Make BulkImports::PipelineWorker and BulkImports::PipelineBatchWorker idempotent
This issue considers that Fix error "Cannot transition status via :start ... (#424970 - closed) is done
Summary
The BulkImports::PipelineBatchWorker and The BulkImports::PipelineWorker aren't idempotent, and because of that, if the workers are retried due to a Sidekiq restart, duplicated records can be imported.
Context
The BulkImports::PipelineWorker and BulkImports::PipelineBatchWorker are responsible for initiating the pipeline that migrates a particular project relation. If the worker is interrupted during the migration process and then retried, the pipeline will restart from the beginning, resulting in the duplication of some data. This occurs because the pipeline does not resume from where it left off previously.

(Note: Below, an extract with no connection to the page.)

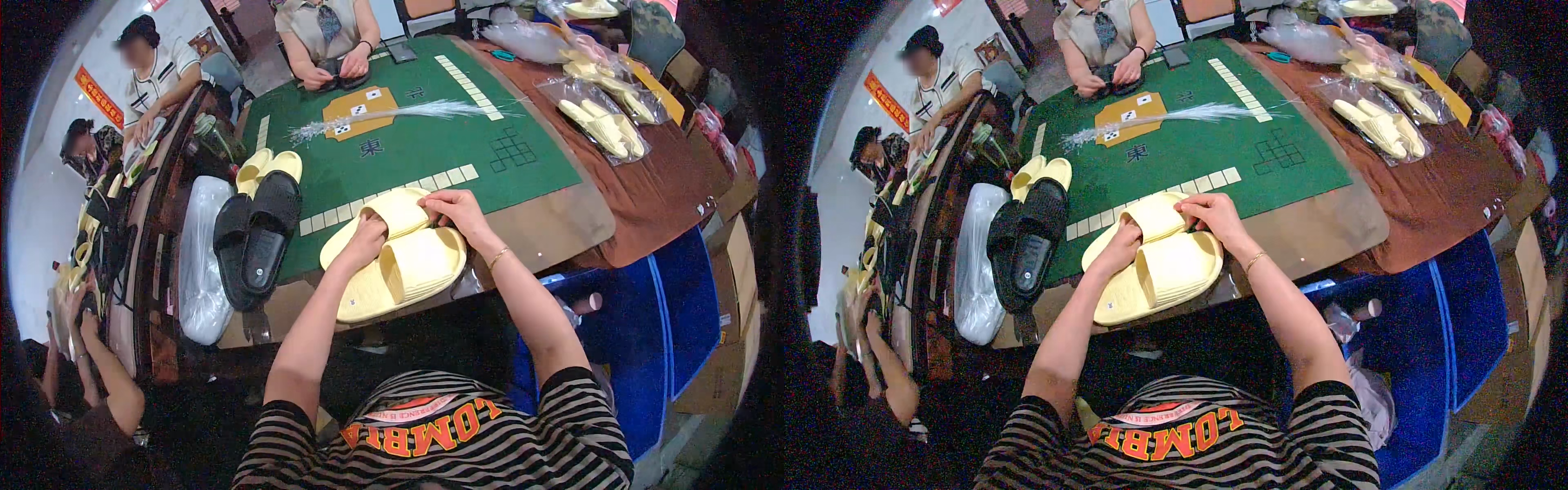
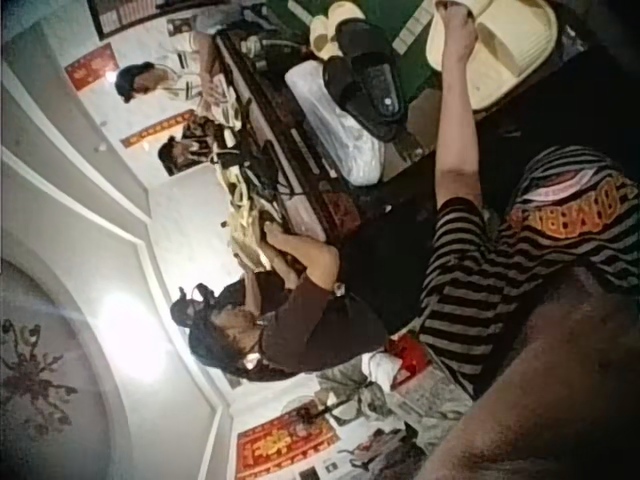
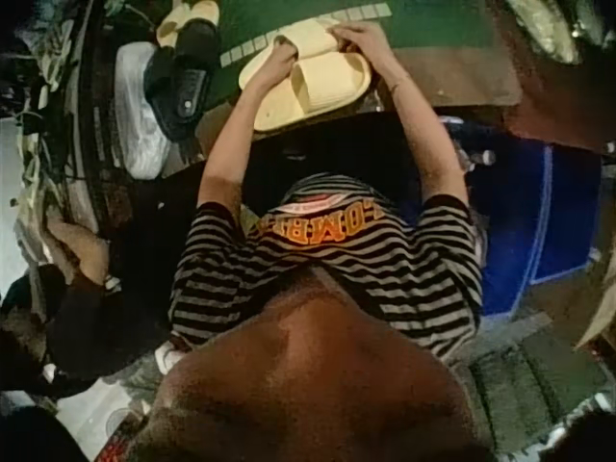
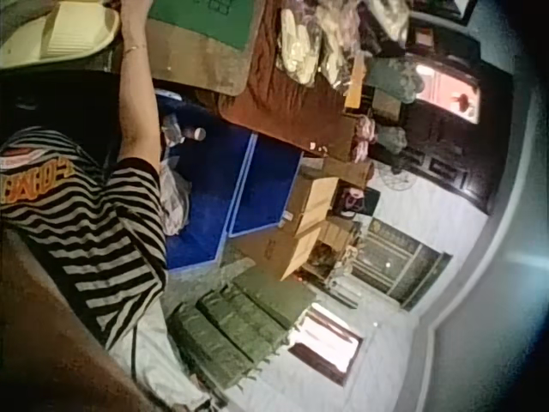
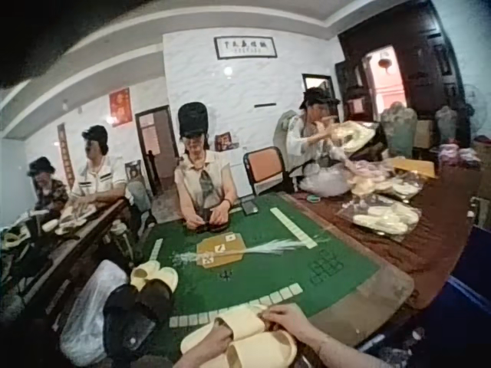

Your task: The person tags pairs of slippers together by inserting and securing plastic fastener ties through them by hand.

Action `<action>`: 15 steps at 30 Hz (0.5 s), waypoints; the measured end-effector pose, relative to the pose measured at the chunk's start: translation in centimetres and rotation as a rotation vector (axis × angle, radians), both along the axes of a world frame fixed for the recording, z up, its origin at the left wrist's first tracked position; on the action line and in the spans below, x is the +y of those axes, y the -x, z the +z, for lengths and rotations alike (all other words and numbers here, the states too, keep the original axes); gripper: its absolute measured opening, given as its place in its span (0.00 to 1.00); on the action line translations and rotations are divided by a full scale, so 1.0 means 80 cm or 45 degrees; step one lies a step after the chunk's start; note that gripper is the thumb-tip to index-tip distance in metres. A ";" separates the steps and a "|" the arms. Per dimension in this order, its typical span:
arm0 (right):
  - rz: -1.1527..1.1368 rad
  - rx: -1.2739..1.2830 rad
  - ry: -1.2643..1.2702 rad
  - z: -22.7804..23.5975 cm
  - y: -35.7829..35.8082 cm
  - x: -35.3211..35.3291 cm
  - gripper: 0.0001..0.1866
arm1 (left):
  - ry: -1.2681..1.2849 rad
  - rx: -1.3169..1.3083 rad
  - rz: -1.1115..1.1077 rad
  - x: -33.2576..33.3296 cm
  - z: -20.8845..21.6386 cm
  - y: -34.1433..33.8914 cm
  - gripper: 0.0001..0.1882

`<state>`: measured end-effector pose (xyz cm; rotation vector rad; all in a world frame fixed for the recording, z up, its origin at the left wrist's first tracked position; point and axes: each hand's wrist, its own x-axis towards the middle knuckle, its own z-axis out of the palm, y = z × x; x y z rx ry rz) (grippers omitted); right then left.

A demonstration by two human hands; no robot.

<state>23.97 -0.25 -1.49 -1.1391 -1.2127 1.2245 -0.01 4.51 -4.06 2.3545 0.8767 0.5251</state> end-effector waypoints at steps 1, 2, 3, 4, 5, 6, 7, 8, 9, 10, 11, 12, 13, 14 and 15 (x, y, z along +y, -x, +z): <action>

So, to make the workers idempotent, the pipelines must know how to resume the migration from where it stopped.
Proposed solution
Direct Transfer has distinct types of pipelines, for each one, we need to implement a different strategy to resume the migration.
NdjsonPipeline
For all the pipelines that include the BulkImports::NdjsonPipeline module, we can save on Redis the last NDJSON line that is saved in the database and in case the pipeline reruns, we resume from that line.
UploadsPipeline
Similarly, we can save on Redis the list of uploads that were already saved. Then, in case the pipeline reruns, we skip the uploads that are in the list.
LfsObjectsPipeline
Similarly, we can save on Redis the list of LfsObjects that were already saved. Then, in case the pipeline reruns, we skip the uploads that are in the list.
Remaining pipelines
Apply a similar strategy